Peter Greene writes here that the invisible hand of the market doesn’t work well for schools.
There is no magic in the market.
Shelby County in Tennessee is overwhelmed with charters and of course they want more.
He writes:
“Shelby County is running up against two of the fallacies embedded in most charter school policy.
“One is the modern charter policy lie– the notion that you can run multiple parallel school systems with the same money that used to run one system. The other is that charter systems don’t need a lot of regulation because the invisible hand of the market will take care of it all.
“Shelby County Schools in Tennessee has noticed that it has problems with both of those principles.
“The issue was raised back in August when the board considered nine more charter applications– which would have brought the grand total to 63 charter schools in the county. Superintendent Dorsey Hopson put his finger on the problem:
“No surprise, we have too many schools in Memphis,” Hopson said. “If you got 12 schools in a three-mile radius… and all of them are under-enrolled, we’re not serving kids well.”
“Shelby County is home to Memphis, one of the great early charter playgrounds in a state that has always ridden on the reformster train. About 14% of students in the county attend charter schools, and that’s enough to leave some schools feeling a financial pinch (the overhead of maintaining a building does not go down whether you lose one student or one hundred). That’s also before we count schools being run by the state in the Achievement School District (a method of state takeover of school districts with low test scores).
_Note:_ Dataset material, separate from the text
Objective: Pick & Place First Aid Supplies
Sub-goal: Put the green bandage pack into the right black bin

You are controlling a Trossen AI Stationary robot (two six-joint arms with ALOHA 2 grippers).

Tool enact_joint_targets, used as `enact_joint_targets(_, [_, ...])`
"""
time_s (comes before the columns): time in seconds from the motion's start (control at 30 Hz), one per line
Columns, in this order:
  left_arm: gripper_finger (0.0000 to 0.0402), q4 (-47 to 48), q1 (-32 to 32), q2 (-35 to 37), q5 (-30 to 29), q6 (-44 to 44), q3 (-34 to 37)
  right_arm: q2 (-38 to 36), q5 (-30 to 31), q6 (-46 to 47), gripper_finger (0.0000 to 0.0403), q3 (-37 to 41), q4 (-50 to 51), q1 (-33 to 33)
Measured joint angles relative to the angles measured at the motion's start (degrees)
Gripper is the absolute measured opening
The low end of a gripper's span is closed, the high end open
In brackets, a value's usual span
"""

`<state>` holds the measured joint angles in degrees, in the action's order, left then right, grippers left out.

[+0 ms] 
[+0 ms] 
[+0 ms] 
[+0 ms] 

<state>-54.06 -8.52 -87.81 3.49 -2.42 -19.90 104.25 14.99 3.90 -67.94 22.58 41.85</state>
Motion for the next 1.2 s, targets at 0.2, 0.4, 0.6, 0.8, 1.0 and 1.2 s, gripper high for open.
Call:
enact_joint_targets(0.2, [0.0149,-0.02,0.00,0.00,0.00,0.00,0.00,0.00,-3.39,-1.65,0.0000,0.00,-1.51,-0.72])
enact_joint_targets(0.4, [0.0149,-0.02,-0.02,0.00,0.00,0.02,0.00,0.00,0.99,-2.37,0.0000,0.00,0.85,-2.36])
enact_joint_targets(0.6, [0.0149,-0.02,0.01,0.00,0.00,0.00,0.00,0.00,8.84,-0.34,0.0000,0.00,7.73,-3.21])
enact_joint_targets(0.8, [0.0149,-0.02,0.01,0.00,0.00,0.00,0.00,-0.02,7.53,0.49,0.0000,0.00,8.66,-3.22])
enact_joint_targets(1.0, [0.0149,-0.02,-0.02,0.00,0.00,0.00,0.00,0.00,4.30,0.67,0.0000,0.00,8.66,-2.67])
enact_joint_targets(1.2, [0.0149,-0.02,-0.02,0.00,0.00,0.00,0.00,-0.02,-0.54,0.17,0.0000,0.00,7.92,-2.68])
“Nor are the schools well-distributed. Check this map and you’ll see that some neighborhoods have clusters of charter schools, while other areas of the county have none at all. It’s almost as if market forces do not drive charter businesses to try to serve all students, but only concentrate on the markets they find attractive! Go figure. (Note: charters in Tennessee can be run by profit or non-profit organizations or, of course, non-profits that funnel all their money to for-profit businesses.)
“The problem did not happen overnight– a local television station did a story entitled “Charter Schools– Too Many? Too Fast?” back in 2017. The answer was, “Probably yes to both.” But it also included the projection that SCS would some day be all charter. It does appear that Shelby County is in danger of entering the public school death spiral, where charters drain so much money from the public system that the public system stumbles, making the charters more appealing, so more students leave the public system, meaning the public system gets less and less money, making charters more appealing, so students leave, rinse and repeat until your public system collapses.”
I think some of the “flooding” is deliberate. They flood the market with charters to gain (fragmented) market share and then close some charters, leaving the same percentage of charter school students distributed over fewer schools.
It’s a deliberate play when they’re entering a market. Once they have “the charter share” they can reduce the possible choices.
It comes from the ideological belief that schools are service providers, not community anchors or stable institutions within neighborhoods or cities. They don’t see any downside to the families or children from constant churn. It’s like switching a cell phone provider. A minor adjustment.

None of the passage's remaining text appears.